Intersection Delay Studies

 

Anthony Ciccolini, Graduate Students (tciccolini@uakron.edu)

Julius Szahlender, Graduate Student (julius@uakron.edu)

and

Ping Yi, Advisor (pyi@uakron.edu)

 

Department of Civil Engineering

The University of Akron

Akron, OH 44325-3905

Abstract

 

     Estimating an intersection’s operational delay remains to be one of the most difficult tasks in traffic analysis today.  Intersection delay data are needed for effective intersection signal control and efficient network-wide traffic flow optimization.  However, delay data cannot be easily obtained because of the complexity involved in the data collection process.  The 1997 Highway Capacity Manual (HCM), the most current version released by the Transportation Research Board, suggested an approximation method of delay data collection for most engineering applications. This method often requires an enormous amount of data recording effort of each of a large data collection crew, especially when the intervals for data summary are small for data accuracy.  In addition, the data collection personnel has to make a subjective judgment at each interval if a vehicle is stopped, slow moving, or is passing through the intersection with the normal speed.

 

     This research proposes an improved method for delay data collection based on the input/output principle of traffic flows at an intersection.
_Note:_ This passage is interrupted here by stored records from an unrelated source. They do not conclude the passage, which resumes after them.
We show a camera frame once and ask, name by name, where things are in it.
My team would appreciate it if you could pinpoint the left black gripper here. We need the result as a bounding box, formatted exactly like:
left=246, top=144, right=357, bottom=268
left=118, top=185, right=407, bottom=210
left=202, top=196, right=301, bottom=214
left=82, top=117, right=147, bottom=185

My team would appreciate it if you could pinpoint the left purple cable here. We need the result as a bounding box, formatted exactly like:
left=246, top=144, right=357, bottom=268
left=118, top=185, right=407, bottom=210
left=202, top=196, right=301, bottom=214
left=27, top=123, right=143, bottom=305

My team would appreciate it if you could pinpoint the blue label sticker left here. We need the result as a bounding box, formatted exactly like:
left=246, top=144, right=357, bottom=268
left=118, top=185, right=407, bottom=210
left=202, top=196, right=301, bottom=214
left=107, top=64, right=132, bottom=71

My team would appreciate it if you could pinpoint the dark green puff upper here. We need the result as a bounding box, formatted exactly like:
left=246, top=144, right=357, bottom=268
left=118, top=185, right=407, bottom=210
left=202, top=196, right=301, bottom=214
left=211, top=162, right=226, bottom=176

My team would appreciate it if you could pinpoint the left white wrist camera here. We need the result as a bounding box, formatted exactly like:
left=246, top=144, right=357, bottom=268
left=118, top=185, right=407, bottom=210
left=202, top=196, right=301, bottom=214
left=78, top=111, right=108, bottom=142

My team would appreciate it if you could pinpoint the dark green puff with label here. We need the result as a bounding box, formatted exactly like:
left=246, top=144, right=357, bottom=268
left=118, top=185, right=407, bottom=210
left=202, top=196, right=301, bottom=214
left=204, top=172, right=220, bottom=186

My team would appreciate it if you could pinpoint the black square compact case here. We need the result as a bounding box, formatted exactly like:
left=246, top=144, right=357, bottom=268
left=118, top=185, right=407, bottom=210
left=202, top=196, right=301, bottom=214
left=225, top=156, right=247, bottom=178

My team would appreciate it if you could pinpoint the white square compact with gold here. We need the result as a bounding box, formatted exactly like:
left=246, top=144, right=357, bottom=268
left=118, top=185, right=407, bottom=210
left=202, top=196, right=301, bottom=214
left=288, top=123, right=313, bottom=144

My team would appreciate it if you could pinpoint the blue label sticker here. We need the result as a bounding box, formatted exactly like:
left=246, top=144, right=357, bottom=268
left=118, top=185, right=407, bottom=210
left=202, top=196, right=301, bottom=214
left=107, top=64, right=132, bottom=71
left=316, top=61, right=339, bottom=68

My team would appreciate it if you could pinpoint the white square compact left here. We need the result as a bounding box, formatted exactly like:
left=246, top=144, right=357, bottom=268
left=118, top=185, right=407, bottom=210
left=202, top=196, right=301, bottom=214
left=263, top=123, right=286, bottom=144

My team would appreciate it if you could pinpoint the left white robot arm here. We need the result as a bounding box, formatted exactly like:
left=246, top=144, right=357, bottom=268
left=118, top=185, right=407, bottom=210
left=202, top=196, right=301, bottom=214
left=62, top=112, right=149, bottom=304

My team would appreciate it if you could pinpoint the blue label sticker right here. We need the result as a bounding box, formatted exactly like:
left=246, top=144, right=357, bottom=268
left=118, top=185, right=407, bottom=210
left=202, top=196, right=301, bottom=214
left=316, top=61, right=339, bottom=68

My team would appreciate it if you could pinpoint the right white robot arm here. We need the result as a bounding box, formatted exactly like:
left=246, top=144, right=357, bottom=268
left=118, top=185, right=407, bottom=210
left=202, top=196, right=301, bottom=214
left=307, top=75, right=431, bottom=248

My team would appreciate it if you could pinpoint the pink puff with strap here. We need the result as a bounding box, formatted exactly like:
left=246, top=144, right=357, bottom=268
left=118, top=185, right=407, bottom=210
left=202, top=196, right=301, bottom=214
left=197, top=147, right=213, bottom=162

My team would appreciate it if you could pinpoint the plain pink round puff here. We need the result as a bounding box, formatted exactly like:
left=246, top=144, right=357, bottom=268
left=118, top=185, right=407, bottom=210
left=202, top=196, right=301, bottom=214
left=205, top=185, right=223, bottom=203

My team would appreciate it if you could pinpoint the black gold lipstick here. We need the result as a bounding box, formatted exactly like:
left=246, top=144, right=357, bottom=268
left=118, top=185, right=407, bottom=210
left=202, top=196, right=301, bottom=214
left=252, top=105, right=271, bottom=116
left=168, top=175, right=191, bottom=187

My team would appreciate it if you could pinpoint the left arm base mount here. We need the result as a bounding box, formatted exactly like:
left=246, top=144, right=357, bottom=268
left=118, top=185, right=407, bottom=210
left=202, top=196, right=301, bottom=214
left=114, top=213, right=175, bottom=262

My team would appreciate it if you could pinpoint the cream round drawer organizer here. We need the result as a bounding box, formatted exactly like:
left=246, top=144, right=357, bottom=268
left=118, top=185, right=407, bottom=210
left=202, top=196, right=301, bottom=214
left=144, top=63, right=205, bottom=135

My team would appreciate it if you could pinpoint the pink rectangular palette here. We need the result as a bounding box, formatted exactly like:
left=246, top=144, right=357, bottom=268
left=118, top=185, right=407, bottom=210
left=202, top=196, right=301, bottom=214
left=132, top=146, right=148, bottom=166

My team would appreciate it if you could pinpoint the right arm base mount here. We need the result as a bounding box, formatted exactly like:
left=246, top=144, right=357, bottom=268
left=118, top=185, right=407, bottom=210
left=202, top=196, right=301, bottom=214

With the use of an advanced image sensing system, the input and output flows at an intersection can be automatically and accurately measured at any selected size of time interval.  Such information is then used in an algorithm to obtain delay data. The advantage of the improved method is twofold.  First, it is no longer labor intensive. By using a live video or prerecorded videotape recorded at the intersection, the intersection’s operational delay can be estimated in a lab by a single person. Second, because the image process system is able to continuously extract data from the video image, there is no need to determine by the data collection personnel if a vehicle is in motion or stopped at each ending point of the selected time interval. The effectiveness of the proposed method was demonstrated in a comparison with the HCM method.  Field data from an intersection were used in the study, and the comparison included several commonly used time interval sizes.